**What the task requires:** Your answer must be every line of the data that contains "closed".

**Provided entries:**
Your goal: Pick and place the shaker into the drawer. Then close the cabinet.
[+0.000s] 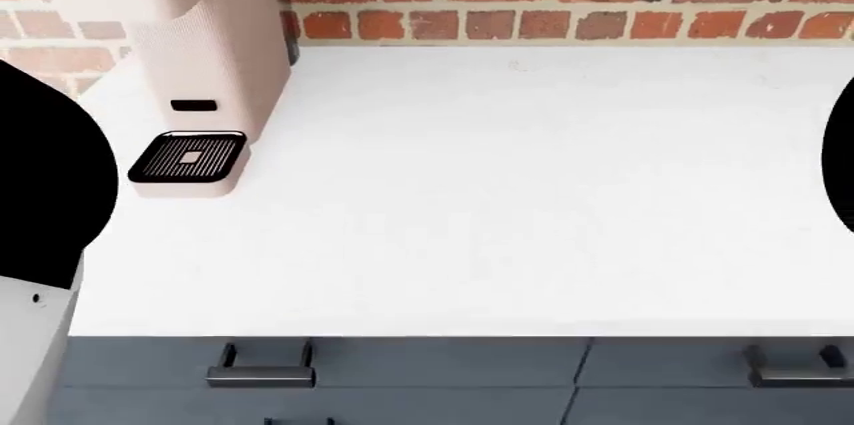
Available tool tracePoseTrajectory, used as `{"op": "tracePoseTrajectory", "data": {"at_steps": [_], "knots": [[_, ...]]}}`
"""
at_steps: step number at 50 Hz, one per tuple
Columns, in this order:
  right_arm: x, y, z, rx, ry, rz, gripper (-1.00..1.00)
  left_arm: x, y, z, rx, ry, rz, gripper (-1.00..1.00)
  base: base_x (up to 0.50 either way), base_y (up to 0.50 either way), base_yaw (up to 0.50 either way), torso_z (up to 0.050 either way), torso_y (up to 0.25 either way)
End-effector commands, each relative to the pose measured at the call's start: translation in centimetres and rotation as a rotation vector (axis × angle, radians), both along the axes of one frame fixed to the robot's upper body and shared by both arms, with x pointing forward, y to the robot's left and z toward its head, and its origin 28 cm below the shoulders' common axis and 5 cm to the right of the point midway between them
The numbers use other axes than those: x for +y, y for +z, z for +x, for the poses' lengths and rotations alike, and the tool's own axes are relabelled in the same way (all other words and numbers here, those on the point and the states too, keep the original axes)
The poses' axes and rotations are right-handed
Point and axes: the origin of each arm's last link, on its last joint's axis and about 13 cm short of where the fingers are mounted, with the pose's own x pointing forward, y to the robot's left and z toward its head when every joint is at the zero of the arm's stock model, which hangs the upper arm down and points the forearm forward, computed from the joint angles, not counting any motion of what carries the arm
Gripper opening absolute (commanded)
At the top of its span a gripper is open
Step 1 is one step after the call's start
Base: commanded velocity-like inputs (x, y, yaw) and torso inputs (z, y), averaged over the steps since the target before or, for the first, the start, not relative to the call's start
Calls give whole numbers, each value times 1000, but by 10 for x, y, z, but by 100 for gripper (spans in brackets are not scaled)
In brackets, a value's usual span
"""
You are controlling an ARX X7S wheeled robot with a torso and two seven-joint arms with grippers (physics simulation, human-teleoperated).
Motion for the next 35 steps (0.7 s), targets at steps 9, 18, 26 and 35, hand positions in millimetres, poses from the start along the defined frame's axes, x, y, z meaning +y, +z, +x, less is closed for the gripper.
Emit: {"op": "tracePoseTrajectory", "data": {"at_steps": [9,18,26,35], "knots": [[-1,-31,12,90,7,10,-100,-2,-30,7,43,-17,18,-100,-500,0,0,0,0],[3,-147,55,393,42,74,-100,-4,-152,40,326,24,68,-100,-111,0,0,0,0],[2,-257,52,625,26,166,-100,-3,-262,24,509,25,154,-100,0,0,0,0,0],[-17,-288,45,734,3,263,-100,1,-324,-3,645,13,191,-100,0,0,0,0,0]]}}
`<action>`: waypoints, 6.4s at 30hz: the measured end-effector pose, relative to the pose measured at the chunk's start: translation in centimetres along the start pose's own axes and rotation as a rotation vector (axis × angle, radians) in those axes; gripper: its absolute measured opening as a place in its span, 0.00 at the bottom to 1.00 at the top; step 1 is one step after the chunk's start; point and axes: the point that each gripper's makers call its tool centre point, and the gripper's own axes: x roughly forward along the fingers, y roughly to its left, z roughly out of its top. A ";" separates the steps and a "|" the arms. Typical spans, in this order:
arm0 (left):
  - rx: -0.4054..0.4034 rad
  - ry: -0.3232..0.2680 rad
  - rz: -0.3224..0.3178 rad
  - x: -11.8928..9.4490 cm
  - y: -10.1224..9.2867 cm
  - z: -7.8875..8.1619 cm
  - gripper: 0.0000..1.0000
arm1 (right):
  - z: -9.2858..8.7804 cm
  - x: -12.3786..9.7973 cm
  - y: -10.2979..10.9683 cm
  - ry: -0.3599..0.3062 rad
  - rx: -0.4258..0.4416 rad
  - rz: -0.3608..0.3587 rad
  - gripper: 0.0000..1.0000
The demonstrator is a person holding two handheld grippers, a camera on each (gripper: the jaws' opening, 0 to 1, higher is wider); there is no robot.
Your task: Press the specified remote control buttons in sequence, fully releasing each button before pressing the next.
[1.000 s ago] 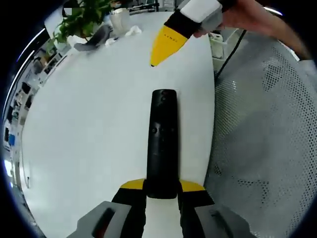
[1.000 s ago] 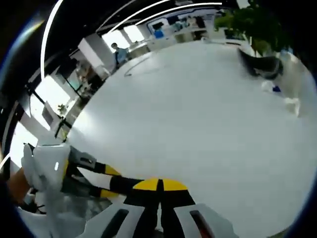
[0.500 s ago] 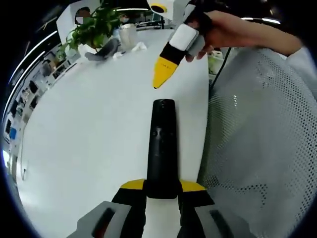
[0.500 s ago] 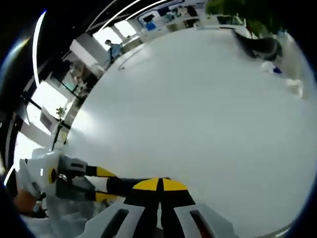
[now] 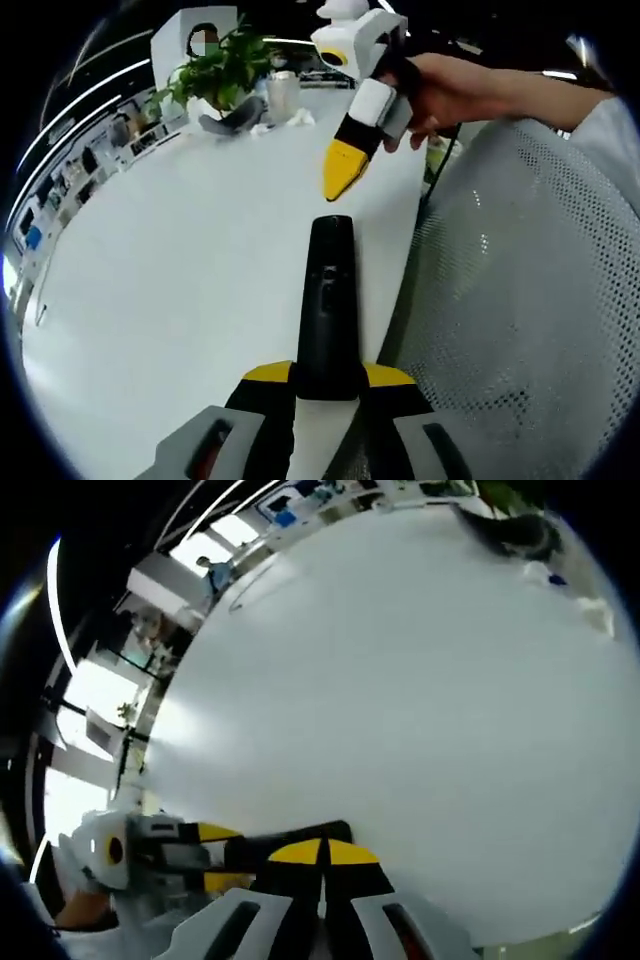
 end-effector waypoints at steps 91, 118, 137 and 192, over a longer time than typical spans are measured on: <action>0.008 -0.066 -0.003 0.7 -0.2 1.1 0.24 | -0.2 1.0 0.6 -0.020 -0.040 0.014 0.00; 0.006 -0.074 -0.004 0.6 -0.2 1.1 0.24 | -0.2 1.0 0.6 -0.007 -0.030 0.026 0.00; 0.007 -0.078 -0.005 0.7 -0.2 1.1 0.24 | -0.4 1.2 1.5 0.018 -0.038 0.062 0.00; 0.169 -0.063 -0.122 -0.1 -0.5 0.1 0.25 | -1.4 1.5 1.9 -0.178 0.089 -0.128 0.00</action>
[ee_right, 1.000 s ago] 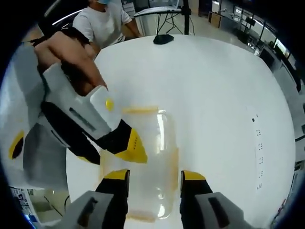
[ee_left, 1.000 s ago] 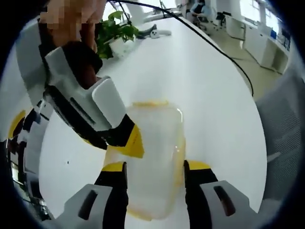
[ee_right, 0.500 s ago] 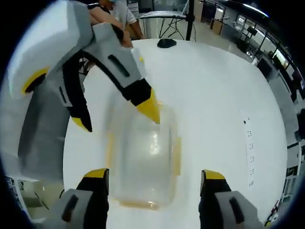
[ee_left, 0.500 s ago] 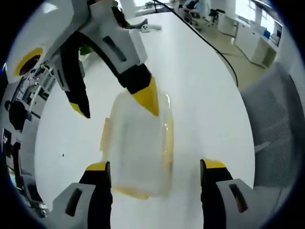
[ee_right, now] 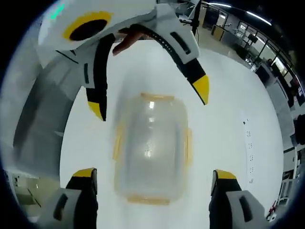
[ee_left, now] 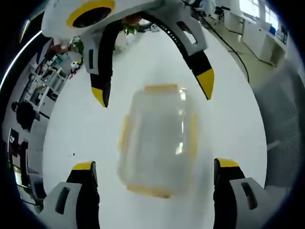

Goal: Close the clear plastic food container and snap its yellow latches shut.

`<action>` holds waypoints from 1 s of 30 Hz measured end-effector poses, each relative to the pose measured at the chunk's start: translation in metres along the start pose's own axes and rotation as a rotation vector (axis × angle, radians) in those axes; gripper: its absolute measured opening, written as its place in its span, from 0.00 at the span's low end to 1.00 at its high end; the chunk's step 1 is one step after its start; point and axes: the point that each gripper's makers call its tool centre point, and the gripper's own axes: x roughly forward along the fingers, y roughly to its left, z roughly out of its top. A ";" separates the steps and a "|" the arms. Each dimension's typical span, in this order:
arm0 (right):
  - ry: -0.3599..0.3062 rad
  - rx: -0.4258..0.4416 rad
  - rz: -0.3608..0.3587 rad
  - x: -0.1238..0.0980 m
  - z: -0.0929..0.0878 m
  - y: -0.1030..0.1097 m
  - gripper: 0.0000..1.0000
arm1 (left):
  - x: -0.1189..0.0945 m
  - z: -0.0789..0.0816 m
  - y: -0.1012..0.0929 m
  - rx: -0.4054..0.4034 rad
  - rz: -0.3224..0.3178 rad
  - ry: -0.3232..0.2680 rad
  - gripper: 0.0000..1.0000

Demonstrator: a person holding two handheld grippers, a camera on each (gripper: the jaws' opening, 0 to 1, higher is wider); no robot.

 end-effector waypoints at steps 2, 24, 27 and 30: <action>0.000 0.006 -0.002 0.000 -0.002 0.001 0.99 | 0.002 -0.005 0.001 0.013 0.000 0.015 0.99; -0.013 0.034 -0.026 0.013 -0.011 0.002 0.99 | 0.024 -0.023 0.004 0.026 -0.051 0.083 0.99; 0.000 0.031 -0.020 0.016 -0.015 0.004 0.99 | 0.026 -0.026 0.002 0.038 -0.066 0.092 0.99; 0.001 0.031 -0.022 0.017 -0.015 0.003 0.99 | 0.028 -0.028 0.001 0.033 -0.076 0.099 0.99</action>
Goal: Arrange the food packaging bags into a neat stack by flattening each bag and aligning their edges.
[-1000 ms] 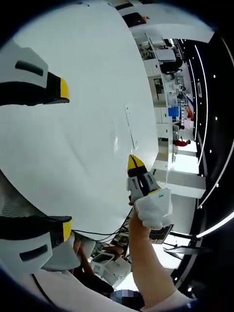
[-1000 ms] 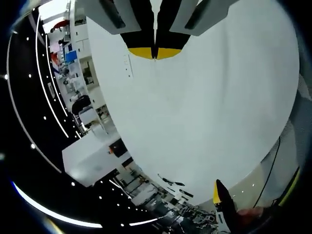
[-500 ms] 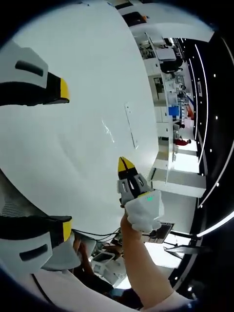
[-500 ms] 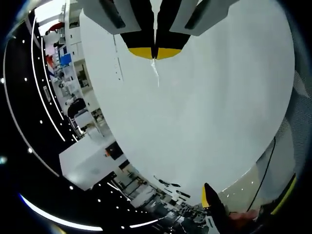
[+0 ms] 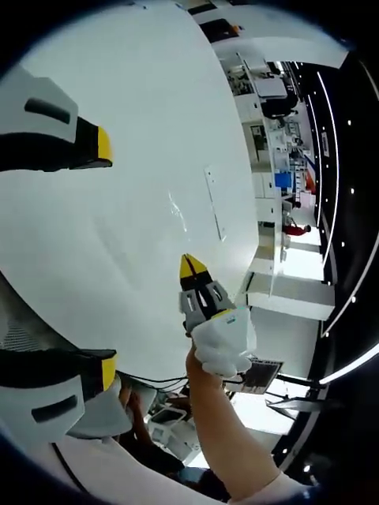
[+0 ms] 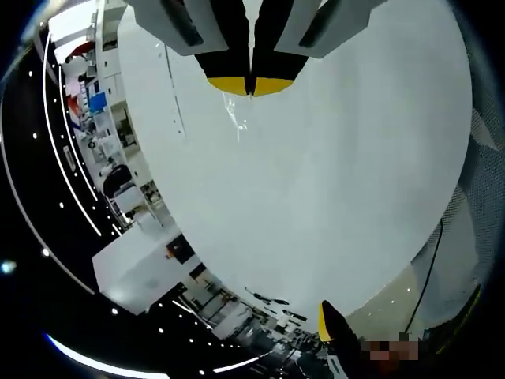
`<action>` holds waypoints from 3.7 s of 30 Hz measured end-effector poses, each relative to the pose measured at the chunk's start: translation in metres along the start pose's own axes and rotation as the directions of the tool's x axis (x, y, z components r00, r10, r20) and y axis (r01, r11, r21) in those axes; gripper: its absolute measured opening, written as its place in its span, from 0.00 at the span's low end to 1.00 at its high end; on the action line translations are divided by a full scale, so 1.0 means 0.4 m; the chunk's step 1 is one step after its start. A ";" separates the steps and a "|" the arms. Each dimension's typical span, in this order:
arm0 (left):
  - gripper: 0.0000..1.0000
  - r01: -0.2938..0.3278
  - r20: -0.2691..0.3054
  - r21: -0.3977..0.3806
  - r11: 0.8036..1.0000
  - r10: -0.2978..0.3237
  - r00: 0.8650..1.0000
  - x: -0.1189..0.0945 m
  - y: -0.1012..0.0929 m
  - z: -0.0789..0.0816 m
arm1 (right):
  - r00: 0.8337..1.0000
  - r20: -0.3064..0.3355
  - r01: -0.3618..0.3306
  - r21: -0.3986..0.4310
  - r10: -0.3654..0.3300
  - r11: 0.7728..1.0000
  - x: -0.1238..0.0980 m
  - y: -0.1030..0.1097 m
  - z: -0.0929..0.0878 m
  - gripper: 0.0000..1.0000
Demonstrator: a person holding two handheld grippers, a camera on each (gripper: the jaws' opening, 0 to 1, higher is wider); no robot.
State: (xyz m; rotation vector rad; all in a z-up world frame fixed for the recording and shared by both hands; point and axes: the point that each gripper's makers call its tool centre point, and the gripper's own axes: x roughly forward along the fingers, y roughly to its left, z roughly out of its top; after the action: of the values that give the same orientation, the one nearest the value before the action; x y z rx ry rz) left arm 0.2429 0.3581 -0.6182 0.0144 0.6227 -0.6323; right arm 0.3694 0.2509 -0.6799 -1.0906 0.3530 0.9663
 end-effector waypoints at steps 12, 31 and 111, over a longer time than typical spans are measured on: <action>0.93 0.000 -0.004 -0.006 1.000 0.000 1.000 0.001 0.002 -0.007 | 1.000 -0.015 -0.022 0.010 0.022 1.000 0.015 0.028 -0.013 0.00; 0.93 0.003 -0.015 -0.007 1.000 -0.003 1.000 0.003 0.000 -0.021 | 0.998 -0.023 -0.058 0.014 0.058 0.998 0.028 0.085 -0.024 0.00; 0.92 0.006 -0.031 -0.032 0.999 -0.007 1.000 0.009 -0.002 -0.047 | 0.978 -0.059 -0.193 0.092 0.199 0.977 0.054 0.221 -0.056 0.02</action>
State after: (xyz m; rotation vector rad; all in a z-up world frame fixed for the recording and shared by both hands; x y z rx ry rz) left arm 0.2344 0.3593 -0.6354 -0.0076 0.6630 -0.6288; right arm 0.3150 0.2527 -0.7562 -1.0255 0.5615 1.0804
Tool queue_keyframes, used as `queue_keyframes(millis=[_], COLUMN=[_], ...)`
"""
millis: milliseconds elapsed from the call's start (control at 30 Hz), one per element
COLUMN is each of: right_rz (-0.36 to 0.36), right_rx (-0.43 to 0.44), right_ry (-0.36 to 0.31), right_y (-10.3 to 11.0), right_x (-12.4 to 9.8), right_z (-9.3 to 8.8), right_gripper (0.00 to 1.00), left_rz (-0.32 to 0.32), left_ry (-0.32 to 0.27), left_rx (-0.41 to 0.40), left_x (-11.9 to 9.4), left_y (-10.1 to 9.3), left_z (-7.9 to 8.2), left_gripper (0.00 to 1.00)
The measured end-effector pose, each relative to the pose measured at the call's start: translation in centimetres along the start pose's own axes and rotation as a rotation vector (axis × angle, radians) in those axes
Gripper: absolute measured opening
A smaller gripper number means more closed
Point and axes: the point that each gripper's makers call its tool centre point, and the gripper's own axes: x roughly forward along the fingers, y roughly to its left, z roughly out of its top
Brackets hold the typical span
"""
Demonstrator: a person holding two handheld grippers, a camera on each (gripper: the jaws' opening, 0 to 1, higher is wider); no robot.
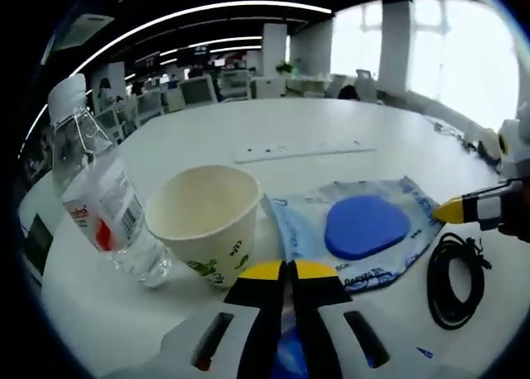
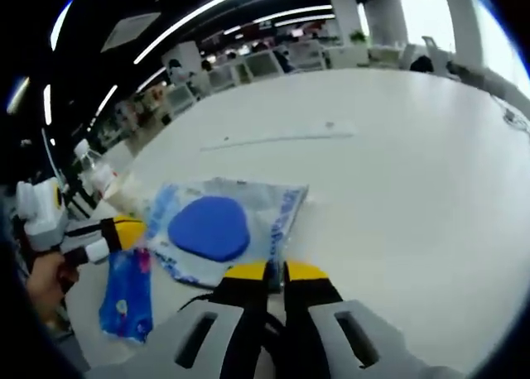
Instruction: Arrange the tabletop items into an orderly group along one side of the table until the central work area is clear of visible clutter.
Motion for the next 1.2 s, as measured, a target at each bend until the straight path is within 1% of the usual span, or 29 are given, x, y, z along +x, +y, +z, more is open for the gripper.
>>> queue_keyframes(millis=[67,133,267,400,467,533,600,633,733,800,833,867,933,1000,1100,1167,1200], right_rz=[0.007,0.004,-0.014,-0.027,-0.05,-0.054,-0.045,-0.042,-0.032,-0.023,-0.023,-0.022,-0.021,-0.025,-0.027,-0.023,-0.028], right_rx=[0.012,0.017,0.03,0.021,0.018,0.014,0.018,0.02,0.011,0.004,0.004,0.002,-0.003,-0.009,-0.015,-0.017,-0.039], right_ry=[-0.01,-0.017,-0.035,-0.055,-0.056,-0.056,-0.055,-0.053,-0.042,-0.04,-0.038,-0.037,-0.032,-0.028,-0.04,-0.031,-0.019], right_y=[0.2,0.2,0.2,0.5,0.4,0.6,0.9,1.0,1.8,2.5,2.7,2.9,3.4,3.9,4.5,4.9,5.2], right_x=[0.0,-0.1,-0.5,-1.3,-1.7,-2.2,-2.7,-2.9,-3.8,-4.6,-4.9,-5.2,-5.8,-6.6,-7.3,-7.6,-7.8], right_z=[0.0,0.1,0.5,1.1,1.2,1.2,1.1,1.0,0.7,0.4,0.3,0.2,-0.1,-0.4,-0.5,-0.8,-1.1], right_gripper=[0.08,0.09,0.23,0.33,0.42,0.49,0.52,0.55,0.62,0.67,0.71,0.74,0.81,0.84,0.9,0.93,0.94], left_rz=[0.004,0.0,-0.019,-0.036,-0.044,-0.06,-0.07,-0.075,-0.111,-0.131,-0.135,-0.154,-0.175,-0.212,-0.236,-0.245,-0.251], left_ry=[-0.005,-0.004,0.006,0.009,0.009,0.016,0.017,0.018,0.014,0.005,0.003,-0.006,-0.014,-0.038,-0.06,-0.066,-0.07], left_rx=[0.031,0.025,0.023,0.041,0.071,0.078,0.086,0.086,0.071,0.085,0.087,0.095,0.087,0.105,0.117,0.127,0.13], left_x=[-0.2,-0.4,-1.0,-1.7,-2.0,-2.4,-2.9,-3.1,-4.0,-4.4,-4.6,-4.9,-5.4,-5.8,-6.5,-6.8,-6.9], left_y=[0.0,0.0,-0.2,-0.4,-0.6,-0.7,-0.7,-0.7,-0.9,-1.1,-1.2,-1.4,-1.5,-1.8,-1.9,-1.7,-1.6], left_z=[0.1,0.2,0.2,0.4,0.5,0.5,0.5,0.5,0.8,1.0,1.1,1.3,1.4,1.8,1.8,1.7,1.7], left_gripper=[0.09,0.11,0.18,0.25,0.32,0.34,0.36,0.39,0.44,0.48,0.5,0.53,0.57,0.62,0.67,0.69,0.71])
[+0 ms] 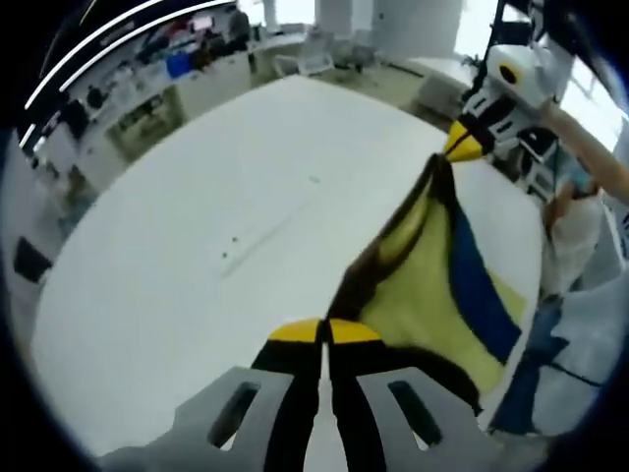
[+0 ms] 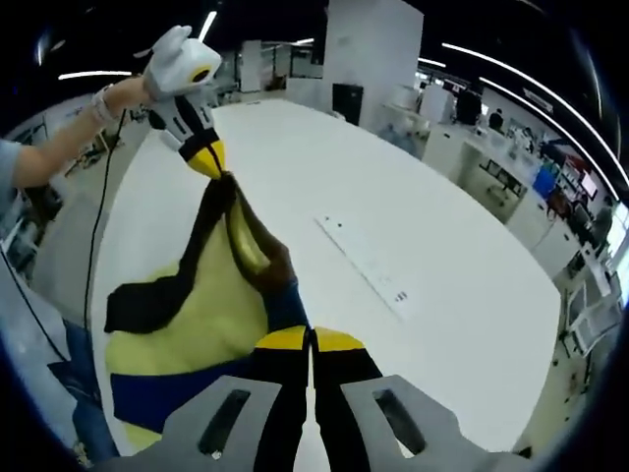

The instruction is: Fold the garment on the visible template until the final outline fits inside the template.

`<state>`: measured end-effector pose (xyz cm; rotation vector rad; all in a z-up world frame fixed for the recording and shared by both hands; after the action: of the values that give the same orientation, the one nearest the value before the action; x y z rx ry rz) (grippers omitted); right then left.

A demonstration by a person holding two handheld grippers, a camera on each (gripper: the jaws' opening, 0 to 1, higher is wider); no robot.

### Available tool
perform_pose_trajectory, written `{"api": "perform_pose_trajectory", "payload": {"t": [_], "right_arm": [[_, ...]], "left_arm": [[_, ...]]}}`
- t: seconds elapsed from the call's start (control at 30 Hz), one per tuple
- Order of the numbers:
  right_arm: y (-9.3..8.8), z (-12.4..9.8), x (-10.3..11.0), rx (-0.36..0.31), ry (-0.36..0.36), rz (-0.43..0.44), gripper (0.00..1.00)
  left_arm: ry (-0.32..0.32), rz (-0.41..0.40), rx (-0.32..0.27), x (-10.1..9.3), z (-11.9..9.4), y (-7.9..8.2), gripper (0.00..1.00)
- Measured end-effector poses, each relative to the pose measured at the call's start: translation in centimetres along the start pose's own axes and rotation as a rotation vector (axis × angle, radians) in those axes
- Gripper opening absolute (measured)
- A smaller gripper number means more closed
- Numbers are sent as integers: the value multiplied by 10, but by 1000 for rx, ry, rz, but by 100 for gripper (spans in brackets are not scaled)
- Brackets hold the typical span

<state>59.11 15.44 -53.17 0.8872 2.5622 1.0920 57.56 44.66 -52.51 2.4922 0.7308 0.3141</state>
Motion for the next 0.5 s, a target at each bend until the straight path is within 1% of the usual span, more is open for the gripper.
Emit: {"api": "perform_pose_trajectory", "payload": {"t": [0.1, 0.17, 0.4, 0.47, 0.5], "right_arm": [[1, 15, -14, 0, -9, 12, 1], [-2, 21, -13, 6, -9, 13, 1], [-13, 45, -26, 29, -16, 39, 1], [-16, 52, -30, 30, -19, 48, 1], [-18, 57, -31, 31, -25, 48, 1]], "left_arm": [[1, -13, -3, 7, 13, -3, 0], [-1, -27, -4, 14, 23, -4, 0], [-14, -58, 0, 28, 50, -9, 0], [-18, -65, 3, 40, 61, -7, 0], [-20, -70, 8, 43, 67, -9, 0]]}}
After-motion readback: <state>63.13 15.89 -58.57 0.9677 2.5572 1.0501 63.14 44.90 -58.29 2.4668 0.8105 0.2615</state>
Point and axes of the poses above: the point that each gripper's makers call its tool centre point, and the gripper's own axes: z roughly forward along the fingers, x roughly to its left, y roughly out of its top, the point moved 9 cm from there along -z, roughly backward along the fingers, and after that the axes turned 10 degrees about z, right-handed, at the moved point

**Output:**
Motion for the next 35 steps (0.7 s), targets at steps 9, 18, 26 and 35, hand positions in millimetres, poses from the start along the defined frame's axes, x, y, z meaning +y, +z, +x, less is closed for the gripper.
A smaller gripper number means more closed
- A smaller gripper number means more closed

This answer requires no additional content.